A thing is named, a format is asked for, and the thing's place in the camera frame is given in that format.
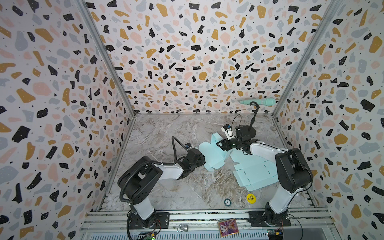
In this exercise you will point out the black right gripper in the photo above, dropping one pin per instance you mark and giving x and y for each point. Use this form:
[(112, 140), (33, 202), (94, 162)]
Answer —
[(226, 144)]

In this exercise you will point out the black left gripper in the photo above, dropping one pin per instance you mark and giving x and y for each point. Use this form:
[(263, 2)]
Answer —
[(202, 160)]

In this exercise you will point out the mint paper box sheet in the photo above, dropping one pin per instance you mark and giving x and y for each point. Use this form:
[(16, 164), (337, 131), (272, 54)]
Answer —
[(214, 156)]

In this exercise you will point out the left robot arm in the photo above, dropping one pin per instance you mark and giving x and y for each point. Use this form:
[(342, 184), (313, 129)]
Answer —
[(137, 183)]

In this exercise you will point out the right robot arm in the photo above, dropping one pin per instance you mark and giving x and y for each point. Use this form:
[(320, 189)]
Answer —
[(294, 174)]

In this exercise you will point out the mint flat box sheets stack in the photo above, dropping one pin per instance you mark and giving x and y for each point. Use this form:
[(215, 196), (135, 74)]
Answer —
[(253, 172)]

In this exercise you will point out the black round-base stand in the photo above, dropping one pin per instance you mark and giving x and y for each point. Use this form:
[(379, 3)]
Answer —
[(252, 120)]

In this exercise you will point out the dark round tape roll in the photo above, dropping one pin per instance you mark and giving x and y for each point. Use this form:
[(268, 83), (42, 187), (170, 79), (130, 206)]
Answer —
[(227, 202)]

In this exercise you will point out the yellow round sticker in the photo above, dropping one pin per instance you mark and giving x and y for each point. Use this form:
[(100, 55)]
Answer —
[(251, 198)]

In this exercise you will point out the purple snack packet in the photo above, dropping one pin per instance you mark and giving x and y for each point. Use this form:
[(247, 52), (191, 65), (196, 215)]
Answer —
[(228, 227)]

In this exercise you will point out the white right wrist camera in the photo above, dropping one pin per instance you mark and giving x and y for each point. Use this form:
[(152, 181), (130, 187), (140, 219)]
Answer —
[(227, 130)]

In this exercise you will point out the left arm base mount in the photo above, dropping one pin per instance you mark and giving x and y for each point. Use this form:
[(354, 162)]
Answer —
[(157, 221)]

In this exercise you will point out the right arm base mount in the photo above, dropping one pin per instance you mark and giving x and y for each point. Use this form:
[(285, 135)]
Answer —
[(268, 219)]

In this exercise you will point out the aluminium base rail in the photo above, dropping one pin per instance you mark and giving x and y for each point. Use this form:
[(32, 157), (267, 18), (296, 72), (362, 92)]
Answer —
[(300, 224)]

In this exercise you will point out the aluminium corner post right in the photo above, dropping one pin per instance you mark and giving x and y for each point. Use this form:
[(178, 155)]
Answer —
[(324, 23)]

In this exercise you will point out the aluminium corner post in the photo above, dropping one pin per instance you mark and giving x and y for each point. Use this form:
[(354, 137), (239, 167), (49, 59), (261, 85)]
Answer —
[(86, 15), (324, 23)]

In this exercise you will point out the aluminium corner post left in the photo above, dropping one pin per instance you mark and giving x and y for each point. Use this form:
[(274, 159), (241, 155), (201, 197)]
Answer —
[(86, 15)]

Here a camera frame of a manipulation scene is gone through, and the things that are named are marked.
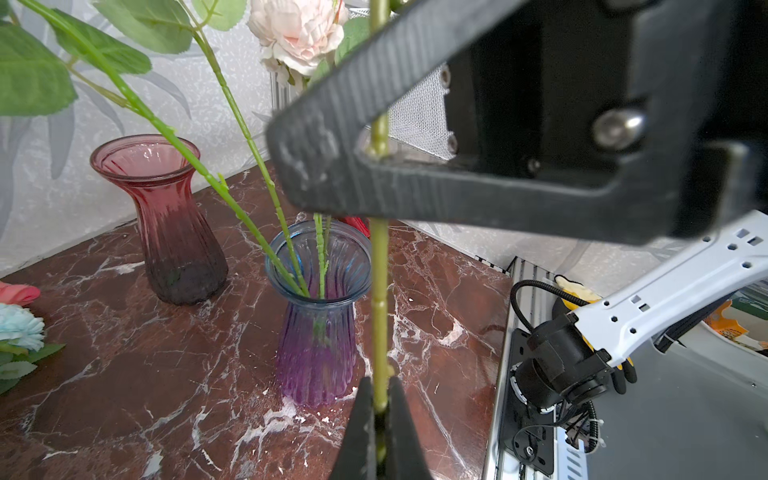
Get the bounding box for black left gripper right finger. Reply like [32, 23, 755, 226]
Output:
[383, 376, 433, 480]

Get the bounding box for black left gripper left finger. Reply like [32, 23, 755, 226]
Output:
[328, 377, 377, 480]

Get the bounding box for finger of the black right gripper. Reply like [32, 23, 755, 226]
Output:
[267, 1, 680, 244]

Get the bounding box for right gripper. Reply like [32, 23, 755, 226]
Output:
[445, 1, 767, 240]

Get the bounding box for green flower stem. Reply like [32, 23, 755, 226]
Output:
[369, 0, 394, 478]

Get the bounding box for blue purple glass vase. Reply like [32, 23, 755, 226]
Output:
[265, 220, 371, 408]

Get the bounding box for pale pink rose spray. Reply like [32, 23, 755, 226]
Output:
[188, 1, 369, 296]

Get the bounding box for cream rose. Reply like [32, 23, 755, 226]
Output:
[1, 1, 280, 266]

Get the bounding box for red glass vase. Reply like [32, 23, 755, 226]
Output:
[90, 134, 228, 305]

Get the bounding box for red spray bottle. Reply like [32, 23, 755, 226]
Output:
[337, 217, 371, 238]

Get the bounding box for flower bunch on table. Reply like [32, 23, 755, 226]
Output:
[1, 282, 65, 394]

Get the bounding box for white wire basket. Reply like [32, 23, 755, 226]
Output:
[389, 68, 454, 162]

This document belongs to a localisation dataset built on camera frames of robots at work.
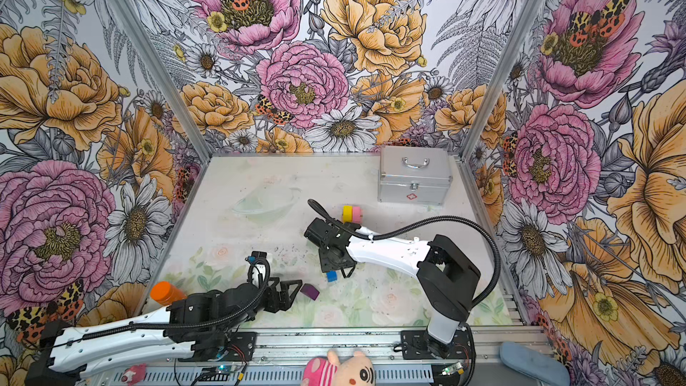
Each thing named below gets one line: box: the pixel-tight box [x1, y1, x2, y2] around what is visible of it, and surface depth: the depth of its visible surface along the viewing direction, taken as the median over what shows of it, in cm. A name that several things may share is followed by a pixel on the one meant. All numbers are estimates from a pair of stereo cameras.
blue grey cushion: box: [499, 341, 571, 386], surface depth 71 cm
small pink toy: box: [120, 362, 148, 386], surface depth 68 cm
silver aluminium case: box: [377, 145, 453, 205], surface depth 101 cm
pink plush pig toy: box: [301, 349, 377, 386], surface depth 66 cm
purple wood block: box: [300, 283, 320, 301], surface depth 85 cm
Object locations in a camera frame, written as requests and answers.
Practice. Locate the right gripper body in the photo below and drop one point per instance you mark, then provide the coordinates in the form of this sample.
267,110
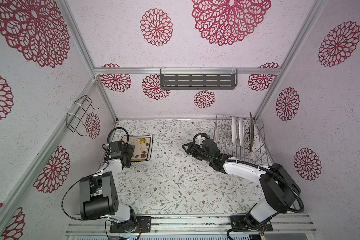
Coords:
195,154

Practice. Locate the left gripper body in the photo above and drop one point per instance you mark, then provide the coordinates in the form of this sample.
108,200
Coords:
127,153

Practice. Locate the white square plate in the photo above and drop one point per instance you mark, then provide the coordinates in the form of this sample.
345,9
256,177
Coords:
150,150

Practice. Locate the round plate red rim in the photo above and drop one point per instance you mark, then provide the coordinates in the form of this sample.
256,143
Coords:
242,132

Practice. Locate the black square plate yellow rim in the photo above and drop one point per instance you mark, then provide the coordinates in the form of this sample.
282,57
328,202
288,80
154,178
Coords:
251,133

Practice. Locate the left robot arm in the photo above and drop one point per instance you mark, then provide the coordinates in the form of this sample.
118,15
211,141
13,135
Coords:
98,193

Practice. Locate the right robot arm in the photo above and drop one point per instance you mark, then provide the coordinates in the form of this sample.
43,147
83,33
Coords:
281,192

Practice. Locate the white round plate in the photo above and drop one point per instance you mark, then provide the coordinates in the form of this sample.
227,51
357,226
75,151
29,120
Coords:
234,131

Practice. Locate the black wire wall basket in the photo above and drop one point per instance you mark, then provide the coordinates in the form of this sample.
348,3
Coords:
84,121

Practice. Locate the wire dish rack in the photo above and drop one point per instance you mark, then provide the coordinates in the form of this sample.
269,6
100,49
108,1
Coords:
223,138

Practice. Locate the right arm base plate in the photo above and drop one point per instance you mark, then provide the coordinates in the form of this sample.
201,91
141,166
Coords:
246,222

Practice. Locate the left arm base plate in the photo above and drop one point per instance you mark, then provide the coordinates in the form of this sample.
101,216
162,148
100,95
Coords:
134,225

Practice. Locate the grey wall shelf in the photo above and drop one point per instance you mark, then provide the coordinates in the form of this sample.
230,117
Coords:
198,81

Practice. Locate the aluminium mounting rail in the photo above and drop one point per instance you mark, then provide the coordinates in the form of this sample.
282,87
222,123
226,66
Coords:
207,224

=-=-=-=-=

### Exercise instructions
Among the entries above, identify all lines with "base" and copy them.

### Written answer
In this exercise you will point out the black round-base stand in the photo above, dropping one pin per instance you mark and giving x and y for each point. Use this form:
In this exercise you will point out the left arm base mount in the photo above, dropping one pin per instance you mark and giving x and y for each point. Use this form:
In this exercise you will point out the right arm base mount in the photo above, dropping one pin per instance you mark and giving x and y for each point. Use this form:
In this exercise you will point out the aluminium base rail in the photo above, dropping one pin per instance you mark and giving x and y for each point. Use this form:
Practice. Locate the right arm base plate in the photo above and drop one point per instance you mark, then provide the coordinates in the form of this sample.
Practice. Locate the left arm base plate in the photo above and drop one point per instance you mark, then provide the coordinates in the form of this sample.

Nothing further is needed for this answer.